What is required:
Report how many lines in the data include "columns", with the number as the only reply.

Data extract:
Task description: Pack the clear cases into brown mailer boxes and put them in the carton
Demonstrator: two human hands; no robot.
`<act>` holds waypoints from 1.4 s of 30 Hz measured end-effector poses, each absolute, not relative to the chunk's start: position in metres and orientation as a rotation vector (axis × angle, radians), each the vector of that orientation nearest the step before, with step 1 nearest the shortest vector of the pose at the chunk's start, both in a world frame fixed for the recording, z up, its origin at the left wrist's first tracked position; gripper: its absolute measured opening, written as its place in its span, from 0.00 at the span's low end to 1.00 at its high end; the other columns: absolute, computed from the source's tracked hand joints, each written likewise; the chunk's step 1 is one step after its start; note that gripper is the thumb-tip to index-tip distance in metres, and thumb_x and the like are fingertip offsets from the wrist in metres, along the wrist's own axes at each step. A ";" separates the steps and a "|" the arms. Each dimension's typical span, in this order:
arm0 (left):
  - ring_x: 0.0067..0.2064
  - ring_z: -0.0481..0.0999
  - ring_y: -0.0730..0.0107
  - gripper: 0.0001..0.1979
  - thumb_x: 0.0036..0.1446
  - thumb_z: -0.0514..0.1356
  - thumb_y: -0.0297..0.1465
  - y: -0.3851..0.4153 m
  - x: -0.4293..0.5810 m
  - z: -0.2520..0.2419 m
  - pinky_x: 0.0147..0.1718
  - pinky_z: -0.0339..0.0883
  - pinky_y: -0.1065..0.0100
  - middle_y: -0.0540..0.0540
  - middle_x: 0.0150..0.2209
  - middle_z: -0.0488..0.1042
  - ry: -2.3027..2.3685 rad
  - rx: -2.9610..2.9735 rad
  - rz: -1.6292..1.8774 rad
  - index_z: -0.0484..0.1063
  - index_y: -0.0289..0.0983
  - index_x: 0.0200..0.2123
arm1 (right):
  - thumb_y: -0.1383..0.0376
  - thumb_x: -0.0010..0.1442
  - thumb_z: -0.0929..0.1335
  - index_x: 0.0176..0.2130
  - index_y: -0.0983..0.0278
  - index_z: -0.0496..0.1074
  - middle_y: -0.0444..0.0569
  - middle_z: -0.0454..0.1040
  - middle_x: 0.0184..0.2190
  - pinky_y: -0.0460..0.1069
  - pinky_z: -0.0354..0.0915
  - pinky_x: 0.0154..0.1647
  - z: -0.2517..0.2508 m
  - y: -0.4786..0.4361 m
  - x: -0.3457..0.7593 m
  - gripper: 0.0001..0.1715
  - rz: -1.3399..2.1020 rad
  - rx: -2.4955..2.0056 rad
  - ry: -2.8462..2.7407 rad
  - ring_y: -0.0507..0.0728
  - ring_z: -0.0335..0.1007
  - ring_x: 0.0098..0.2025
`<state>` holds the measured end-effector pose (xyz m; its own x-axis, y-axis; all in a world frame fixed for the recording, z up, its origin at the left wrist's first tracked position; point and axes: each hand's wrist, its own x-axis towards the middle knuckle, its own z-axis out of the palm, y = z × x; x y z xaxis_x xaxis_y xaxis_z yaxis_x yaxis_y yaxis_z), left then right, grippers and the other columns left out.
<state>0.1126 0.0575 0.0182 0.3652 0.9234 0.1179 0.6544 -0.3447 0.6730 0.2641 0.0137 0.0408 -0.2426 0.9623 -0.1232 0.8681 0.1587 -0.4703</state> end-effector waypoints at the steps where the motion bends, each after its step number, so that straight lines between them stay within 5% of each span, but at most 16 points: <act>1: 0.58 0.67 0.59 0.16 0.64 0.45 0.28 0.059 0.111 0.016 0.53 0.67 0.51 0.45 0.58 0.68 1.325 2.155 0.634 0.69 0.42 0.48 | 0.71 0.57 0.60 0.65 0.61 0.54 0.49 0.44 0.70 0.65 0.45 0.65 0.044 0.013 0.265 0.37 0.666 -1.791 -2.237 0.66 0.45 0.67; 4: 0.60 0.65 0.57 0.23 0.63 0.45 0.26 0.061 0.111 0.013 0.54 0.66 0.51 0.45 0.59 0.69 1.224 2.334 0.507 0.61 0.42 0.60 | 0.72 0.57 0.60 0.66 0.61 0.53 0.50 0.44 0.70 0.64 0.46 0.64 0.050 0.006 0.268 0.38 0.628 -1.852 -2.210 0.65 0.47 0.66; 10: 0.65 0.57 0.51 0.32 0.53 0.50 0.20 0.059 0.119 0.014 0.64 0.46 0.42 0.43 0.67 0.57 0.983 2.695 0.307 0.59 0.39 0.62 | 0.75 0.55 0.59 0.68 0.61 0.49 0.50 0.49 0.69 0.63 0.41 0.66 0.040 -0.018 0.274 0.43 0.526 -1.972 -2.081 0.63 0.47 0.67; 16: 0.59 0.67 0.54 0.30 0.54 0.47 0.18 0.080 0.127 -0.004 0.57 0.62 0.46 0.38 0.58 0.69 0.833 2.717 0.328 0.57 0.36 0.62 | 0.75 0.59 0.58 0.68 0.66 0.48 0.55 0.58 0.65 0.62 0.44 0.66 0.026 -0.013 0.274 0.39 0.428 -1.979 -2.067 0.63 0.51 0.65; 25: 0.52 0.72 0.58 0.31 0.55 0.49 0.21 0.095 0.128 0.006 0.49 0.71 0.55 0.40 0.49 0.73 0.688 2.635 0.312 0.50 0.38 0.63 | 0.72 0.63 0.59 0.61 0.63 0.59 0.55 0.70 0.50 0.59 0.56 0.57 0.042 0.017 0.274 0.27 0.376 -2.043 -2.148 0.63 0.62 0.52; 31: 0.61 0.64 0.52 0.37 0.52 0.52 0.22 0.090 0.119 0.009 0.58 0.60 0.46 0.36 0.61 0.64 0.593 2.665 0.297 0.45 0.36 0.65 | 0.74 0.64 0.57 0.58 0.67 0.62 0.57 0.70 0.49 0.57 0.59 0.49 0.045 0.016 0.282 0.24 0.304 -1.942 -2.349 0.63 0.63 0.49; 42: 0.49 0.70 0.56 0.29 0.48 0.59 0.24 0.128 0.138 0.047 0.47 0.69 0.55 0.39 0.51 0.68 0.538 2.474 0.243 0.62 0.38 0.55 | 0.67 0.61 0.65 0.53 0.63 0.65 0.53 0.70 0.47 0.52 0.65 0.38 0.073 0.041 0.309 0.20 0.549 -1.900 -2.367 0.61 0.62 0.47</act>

Answer space:
2